EXERCISE DIRECTIONS
The whole listing below is to be copied exactly, with every picture left out.

= Beginning of Section =

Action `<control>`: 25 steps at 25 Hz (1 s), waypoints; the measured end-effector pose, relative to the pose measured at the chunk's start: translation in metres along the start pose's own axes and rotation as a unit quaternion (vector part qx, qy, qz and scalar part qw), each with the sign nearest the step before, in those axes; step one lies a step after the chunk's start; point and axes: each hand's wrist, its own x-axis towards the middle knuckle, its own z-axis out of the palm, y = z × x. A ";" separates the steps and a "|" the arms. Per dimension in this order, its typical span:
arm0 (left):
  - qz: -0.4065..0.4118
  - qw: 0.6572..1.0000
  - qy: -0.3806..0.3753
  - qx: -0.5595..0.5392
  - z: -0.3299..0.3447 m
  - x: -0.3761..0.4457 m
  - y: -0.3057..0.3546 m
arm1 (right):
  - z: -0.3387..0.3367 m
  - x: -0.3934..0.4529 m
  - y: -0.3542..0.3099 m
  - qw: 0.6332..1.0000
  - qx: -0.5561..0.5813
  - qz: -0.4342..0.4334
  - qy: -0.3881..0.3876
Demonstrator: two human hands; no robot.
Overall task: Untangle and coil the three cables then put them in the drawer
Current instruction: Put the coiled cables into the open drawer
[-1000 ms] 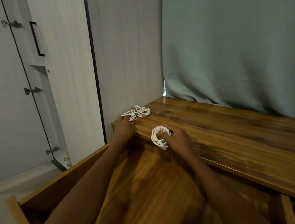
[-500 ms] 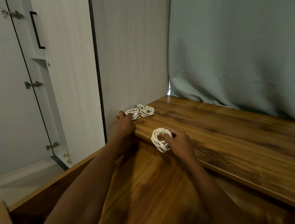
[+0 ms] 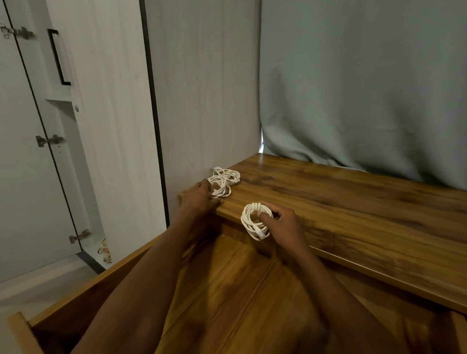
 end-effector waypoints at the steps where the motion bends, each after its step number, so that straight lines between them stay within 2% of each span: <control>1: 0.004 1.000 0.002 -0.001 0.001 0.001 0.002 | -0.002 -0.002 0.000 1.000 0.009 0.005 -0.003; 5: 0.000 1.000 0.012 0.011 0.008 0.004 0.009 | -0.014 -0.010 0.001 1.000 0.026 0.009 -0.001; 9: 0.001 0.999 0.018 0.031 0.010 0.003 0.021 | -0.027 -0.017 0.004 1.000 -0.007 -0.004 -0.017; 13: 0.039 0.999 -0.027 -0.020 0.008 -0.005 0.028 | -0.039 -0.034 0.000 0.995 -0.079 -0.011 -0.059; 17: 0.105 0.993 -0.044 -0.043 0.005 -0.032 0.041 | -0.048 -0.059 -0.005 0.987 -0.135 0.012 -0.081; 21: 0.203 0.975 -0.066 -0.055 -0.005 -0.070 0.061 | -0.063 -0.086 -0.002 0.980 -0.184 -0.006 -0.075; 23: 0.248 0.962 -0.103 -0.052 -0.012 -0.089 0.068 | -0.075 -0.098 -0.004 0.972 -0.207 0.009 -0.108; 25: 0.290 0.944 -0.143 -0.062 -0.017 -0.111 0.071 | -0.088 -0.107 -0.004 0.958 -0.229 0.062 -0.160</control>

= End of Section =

RESULT OF THIS TASK
Action `<control>`: 25 steps at 25 Hz (1 s), waypoints; the measured end-effector pose, relative to the pose measured at the chunk's start: translation in metres along the start pose's own axes and rotation as a unit quaternion (vector part qx, qy, qz and scalar part qw), each with the sign nearest the step before, in those axes; step one lies a step after the chunk's start; point and axes: each hand's wrist, its own x-axis towards the middle knuckle, its own z-axis out of the palm, y = z × x. A ";" separates the steps and a "|" the arms. Per dimension in this order, its typical span:
arm0 (left):
  - qz: -0.4065..0.4118
  - qw: 0.6572..1.0000
  - qy: -0.3806..0.3753
  - qx: -0.5595..0.5392
  - z: -0.3299..0.3447 m
  - x: -0.3761..0.4457 m
  - y: -0.3057..0.3546 m
arm1 (right):
  - z: -0.3387..0.3367 m
  - x: -0.3934..0.4529 m
  - y: -0.3542..0.3099 m
  - qw: 0.6332..1.0000
  - qx: -0.5561..0.5813
  - qz: -0.4342..0.4334
  - qy: -0.3881..0.3876
Demonstrator: two human hands; no robot.
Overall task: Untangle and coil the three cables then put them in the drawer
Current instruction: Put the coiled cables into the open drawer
[-1000 ms] 
[-500 ms] 
[+0 ms] 
 end-effector waypoints at the steps where the motion bends, each after its step number, so that straight lines between them stay within 2% of each span: <control>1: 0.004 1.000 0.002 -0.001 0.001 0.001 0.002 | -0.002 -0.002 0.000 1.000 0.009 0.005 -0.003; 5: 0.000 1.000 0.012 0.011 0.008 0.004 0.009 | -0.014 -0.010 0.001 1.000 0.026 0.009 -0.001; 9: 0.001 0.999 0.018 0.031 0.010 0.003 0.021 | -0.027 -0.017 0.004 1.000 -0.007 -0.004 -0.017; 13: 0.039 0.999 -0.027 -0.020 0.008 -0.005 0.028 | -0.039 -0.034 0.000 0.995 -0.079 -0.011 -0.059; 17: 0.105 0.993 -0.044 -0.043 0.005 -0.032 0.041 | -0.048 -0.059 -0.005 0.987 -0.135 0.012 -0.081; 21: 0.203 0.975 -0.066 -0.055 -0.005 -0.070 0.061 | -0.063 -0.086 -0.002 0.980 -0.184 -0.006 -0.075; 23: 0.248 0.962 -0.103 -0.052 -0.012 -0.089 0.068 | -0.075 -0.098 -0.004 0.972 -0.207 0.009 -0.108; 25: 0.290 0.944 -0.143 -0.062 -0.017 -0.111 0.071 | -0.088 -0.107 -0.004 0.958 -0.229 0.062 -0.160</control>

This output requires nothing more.